HSC welcomes all external visitors to this site, especially students and members of the academic community. Please use the comments box at the bottom of each page to record any comments or suggestions for improvement.
Introduction
This article discusses 'rare' events and the special science of predicting and accounting for them in system
design. Understanding rare events is of interest in many disciplines of telecommunications and software
engineering, from predicting packet losses in a G/1 queue to doing reliability design.
Definitions
A rare event is an event which is caused by a culmination of multiple tiny improbable events. Since there are
multiple events which contribute, and the probabilities of
each of these events are low, the probability of
their concurrent occurence is lower still. For example, the probability of each and every member of Systique
having a birthday on the same day is a candidate, since this calls for multiple unrelated birthdays to all be
on one particular day. However, the event that a person wins a lottery is, in a sense, not a candidate for a
large deviation process, because it simply consists of one improbable event and cannot be broken down.

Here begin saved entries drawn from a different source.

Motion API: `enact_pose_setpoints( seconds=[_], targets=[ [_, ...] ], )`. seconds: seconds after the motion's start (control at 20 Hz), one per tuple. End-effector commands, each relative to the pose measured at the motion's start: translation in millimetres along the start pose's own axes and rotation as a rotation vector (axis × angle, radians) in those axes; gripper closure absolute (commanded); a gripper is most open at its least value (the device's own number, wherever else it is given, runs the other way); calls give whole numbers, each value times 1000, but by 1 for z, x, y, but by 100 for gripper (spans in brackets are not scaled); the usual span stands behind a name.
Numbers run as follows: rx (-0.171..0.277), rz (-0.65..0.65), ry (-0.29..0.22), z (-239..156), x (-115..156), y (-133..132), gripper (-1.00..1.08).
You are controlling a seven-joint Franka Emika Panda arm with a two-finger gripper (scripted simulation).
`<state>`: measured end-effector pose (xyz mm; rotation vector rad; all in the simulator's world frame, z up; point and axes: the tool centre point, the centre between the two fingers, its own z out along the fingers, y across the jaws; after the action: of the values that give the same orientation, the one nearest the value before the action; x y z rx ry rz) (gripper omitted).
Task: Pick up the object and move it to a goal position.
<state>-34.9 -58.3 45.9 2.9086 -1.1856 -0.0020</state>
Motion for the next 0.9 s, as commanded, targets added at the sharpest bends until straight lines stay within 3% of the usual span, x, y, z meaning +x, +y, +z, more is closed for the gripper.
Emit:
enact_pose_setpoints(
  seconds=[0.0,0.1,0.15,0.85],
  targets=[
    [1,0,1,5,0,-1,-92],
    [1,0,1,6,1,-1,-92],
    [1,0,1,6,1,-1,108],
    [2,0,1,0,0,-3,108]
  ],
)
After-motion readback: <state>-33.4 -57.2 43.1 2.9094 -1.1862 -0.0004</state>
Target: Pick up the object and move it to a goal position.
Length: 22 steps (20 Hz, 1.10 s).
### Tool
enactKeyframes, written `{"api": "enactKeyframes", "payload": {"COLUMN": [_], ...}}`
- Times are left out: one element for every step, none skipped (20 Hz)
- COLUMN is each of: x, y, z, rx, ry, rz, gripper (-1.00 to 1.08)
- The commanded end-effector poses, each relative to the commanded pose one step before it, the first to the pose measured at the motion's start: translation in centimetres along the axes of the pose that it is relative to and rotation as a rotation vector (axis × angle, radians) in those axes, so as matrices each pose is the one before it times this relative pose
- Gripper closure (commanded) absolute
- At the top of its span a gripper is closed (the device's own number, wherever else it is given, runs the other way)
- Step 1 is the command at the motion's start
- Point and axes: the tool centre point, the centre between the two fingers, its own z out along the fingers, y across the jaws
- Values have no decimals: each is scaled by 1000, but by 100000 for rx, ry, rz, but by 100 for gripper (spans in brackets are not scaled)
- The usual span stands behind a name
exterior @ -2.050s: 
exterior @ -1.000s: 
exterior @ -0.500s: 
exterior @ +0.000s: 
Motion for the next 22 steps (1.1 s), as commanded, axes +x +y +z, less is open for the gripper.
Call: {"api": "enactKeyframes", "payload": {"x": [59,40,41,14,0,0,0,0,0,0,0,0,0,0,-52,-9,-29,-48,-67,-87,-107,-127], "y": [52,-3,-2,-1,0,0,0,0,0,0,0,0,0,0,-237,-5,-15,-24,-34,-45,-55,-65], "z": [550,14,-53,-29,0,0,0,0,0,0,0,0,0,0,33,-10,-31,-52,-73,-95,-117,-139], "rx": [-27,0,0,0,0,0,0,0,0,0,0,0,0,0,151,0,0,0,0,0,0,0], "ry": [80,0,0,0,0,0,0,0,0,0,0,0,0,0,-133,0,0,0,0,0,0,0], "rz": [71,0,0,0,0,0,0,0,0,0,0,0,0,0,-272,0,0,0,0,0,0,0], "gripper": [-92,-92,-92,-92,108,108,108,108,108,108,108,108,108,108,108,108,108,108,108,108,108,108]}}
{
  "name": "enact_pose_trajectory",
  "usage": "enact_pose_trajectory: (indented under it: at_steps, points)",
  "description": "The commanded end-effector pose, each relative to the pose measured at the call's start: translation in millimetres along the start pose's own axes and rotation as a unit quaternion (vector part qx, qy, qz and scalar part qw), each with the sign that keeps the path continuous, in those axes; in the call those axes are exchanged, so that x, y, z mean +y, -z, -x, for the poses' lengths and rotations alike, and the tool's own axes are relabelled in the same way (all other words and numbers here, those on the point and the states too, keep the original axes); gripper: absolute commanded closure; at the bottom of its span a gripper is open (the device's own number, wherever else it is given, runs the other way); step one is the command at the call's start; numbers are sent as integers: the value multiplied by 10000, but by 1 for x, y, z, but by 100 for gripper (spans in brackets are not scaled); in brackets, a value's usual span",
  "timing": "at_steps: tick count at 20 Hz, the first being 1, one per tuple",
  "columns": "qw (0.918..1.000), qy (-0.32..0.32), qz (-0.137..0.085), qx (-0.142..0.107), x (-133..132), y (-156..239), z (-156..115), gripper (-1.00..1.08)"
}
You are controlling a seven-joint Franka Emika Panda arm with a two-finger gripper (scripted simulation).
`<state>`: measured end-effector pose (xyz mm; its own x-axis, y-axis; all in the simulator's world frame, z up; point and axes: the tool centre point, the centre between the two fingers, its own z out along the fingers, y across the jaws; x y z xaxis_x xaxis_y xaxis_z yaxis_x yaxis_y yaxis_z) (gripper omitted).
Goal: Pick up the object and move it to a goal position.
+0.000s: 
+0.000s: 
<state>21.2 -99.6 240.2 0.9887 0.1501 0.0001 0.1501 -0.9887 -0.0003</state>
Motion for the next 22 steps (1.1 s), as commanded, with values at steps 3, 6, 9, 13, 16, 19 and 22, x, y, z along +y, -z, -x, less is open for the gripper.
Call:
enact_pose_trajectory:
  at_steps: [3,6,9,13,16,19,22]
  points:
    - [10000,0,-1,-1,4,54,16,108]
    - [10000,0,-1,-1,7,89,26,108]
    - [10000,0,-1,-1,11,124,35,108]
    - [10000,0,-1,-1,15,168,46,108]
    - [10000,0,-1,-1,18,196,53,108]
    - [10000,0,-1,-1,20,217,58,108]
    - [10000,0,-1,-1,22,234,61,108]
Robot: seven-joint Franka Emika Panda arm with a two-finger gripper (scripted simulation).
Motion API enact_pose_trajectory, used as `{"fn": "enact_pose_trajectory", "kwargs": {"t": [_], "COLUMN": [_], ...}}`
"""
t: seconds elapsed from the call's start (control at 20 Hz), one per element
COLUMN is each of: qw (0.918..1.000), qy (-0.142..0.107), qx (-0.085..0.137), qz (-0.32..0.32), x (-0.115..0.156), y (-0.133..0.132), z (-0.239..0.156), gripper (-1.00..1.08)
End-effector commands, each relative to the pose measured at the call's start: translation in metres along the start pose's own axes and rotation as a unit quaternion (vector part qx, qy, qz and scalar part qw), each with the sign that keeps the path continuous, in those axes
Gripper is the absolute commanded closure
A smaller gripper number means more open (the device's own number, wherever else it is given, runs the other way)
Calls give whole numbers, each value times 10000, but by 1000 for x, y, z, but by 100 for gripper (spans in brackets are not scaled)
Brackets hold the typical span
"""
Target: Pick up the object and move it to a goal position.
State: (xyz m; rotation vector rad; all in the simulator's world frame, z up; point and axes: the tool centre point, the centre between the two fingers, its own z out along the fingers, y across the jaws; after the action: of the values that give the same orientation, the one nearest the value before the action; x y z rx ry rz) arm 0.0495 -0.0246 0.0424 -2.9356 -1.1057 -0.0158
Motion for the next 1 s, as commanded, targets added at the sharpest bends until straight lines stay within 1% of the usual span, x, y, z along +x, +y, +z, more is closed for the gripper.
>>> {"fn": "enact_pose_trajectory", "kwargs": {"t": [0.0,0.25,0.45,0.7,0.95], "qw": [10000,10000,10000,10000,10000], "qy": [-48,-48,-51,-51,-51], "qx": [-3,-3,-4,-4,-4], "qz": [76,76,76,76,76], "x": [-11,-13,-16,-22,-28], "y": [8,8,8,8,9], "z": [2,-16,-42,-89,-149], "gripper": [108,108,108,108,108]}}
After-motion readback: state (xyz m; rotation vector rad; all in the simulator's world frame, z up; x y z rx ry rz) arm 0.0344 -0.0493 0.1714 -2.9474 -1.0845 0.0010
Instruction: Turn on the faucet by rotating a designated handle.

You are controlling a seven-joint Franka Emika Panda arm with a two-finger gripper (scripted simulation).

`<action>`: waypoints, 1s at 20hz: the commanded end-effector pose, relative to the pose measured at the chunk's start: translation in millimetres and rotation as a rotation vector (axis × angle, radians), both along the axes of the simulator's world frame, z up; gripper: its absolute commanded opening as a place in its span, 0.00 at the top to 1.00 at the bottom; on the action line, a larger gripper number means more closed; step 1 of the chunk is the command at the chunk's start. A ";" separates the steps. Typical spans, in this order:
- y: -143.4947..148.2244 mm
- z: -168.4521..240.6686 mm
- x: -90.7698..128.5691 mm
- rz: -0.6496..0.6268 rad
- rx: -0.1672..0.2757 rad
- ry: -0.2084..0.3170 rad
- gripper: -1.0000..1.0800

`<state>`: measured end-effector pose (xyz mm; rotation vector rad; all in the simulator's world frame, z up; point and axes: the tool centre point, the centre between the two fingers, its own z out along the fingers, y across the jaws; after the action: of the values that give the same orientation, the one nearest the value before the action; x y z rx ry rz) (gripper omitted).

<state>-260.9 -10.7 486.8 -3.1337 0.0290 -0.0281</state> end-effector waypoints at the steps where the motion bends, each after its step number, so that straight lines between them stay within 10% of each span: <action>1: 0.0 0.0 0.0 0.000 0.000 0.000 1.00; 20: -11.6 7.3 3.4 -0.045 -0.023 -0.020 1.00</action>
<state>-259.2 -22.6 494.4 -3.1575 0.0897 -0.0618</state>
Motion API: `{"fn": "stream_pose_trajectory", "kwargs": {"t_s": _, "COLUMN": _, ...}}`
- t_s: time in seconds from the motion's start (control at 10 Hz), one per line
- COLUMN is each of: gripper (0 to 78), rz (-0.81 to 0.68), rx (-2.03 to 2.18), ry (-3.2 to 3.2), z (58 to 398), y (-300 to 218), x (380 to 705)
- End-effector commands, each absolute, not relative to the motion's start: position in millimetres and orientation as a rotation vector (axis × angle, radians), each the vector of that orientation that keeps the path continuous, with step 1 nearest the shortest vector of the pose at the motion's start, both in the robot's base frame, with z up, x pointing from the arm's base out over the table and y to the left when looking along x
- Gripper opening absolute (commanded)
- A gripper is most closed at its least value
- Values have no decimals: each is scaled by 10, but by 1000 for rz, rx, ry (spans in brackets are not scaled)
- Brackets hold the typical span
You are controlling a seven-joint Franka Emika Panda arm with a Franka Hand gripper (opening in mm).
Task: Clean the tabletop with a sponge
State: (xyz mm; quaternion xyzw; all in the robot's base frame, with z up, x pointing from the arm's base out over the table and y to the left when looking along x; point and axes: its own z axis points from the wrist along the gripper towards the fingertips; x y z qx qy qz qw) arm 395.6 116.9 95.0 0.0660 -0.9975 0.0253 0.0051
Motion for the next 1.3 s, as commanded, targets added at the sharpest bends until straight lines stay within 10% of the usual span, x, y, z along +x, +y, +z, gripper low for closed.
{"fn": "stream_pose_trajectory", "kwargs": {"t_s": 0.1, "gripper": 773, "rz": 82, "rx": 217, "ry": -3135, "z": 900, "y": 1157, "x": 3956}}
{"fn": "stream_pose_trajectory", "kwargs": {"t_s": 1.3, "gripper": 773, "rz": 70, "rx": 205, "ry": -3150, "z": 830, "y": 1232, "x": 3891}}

How does one estimate the probability of a rare event? The brute force means would be to find all different
permutations of the constituent events which cause this rare event, estimate the probability of each and then
go on to estimate the probability of the rare event. Not only is this cumbersome, but it runs into the old
problem of having to deal with large powers of fractions; any errors in the fraction value is magnified
significantly. Also, the knowledge of the probability distribution functions of the constituent events are
required, which is a big constraint.
An even more complex issue is that the rare event can come about by a large number of paths. In some cases, the
number of these paths can be infinite. Consider the sum of two random numbers S = X_1 + X_2. The event that
\{ S \ge c \} for some fixed c can occur if X_1 \ge c or X_2 \ge c or if
X_1 = c-k \text{ and } X_2 \ge k . k can take an infinite number of values, and for each possible value
of k, we have a different 'path' by which the rare event we are trying to estimate can be actualized. Large
deviation theory steps into the rescue here too - if there is one path, which has a "cost" significantly lower
than other paths, it is overwhelmingly the case that the rare event will always be actualized by that path
alone.
The large deviation principle is an alternate means to this end. Large deviation theory allows us, under certain
conditions, to find the rate function for the random variable in question. This allows us to directly
estimate the event probabilities asymptotically.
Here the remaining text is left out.